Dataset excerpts
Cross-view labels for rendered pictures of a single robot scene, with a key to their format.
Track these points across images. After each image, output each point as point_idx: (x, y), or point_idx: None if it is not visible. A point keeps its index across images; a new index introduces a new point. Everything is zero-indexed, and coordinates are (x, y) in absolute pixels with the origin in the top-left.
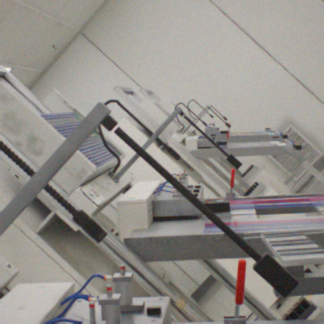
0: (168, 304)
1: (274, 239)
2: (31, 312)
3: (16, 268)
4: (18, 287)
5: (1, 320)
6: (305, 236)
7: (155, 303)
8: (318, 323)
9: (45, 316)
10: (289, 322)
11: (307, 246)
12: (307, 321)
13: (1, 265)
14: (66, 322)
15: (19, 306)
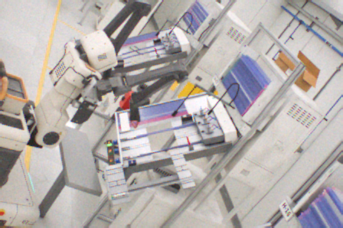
0: (202, 136)
1: (187, 174)
2: (220, 119)
3: (241, 133)
4: (234, 128)
5: (223, 116)
6: None
7: (204, 135)
8: None
9: (217, 119)
10: None
11: (176, 163)
12: None
13: (240, 127)
14: (217, 125)
15: (226, 122)

Problem to work on: Reproduce every line from the entries that holds the word "with".

Reply to the task:
Cross-view labels for rendered pictures of a single robot scene, with a key to their format.
Track these points across images. After each image, output each point as point_idx: (x, y), or point_idx: None if it is not visible. A point keeps its index across images; a new index introduces a new point. Everything is zero-indexed, and coordinates are (x, y) in absolute pixels with the origin in the top-left.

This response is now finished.